• WHAT TO DO: Omit the pictures. Print each entry below exactly.

• DATASET EXCERPTS:
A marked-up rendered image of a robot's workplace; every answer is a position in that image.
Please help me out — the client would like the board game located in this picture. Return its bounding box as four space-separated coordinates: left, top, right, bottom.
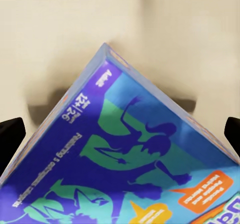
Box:
0 42 240 224

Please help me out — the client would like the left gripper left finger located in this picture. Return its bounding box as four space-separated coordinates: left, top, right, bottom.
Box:
0 117 26 177

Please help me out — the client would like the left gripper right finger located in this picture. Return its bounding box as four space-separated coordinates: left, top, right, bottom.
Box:
224 117 240 157

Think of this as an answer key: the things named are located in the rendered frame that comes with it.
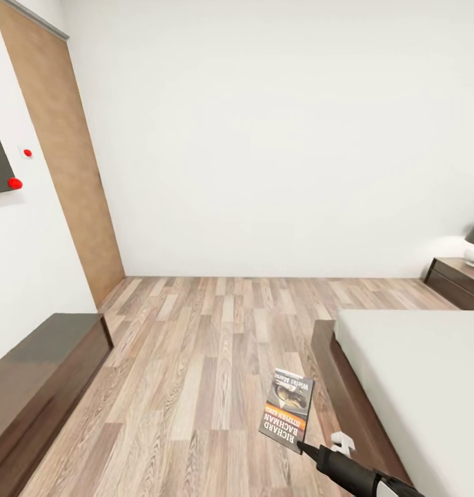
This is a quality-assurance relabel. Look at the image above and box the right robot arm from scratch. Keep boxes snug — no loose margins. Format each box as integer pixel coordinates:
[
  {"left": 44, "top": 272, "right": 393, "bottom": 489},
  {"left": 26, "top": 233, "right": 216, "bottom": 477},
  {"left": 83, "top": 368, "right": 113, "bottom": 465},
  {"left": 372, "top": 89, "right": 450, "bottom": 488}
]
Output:
[{"left": 297, "top": 432, "right": 425, "bottom": 497}]

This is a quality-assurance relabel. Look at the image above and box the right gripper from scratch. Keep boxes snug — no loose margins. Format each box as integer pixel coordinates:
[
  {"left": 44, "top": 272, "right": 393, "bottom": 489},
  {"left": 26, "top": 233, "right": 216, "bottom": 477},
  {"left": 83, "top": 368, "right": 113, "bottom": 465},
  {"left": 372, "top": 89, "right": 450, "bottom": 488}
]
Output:
[{"left": 297, "top": 440, "right": 360, "bottom": 495}]

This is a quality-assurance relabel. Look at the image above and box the hardback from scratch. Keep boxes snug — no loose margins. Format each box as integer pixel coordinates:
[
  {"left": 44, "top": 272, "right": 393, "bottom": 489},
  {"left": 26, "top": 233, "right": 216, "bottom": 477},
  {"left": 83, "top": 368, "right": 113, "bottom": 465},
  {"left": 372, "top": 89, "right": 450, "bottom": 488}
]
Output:
[{"left": 258, "top": 367, "right": 315, "bottom": 456}]

• SOLUTION TO THIS TASK:
A marked-up rendered image of a robot's workplace; every answer is a position in that image.
Please help me out — the client would like the board game located in this picture. Return its bounding box as four space-separated coordinates: left, top, right, bottom.
Box:
0 42 240 224

Please help me out — the client would like the left gripper left finger located in this picture. Return its bounding box as four space-separated coordinates: left, top, right, bottom.
Box:
0 117 26 177

Please help me out — the client would like the left gripper right finger located in this picture. Return its bounding box as four space-separated coordinates: left, top, right, bottom.
Box:
224 117 240 157

Think of this as an answer key: the things named are located in the rendered frame that comes with it.
This is a quality-assurance relabel. Look at the image above and box the right robot arm from scratch. Keep boxes snug — no loose margins. Format each box as integer pixel coordinates:
[
  {"left": 44, "top": 272, "right": 393, "bottom": 489},
  {"left": 26, "top": 233, "right": 216, "bottom": 477},
  {"left": 83, "top": 368, "right": 113, "bottom": 465},
  {"left": 372, "top": 89, "right": 450, "bottom": 488}
]
Output:
[{"left": 297, "top": 432, "right": 425, "bottom": 497}]

This is a quality-assurance relabel. Look at the image above and box the right gripper from scratch. Keep boxes snug — no loose margins. Format each box as integer pixel coordinates:
[
  {"left": 44, "top": 272, "right": 393, "bottom": 489},
  {"left": 26, "top": 233, "right": 216, "bottom": 477},
  {"left": 83, "top": 368, "right": 113, "bottom": 465},
  {"left": 372, "top": 89, "right": 450, "bottom": 488}
]
Output:
[{"left": 297, "top": 440, "right": 360, "bottom": 495}]

This is a quality-assurance relabel. Look at the image above and box the hardback from scratch. Keep boxes snug — no loose margins. Format each box as integer pixel coordinates:
[
  {"left": 44, "top": 272, "right": 393, "bottom": 489},
  {"left": 26, "top": 233, "right": 216, "bottom": 477},
  {"left": 83, "top": 368, "right": 113, "bottom": 465},
  {"left": 372, "top": 89, "right": 450, "bottom": 488}
]
Output:
[{"left": 258, "top": 367, "right": 315, "bottom": 456}]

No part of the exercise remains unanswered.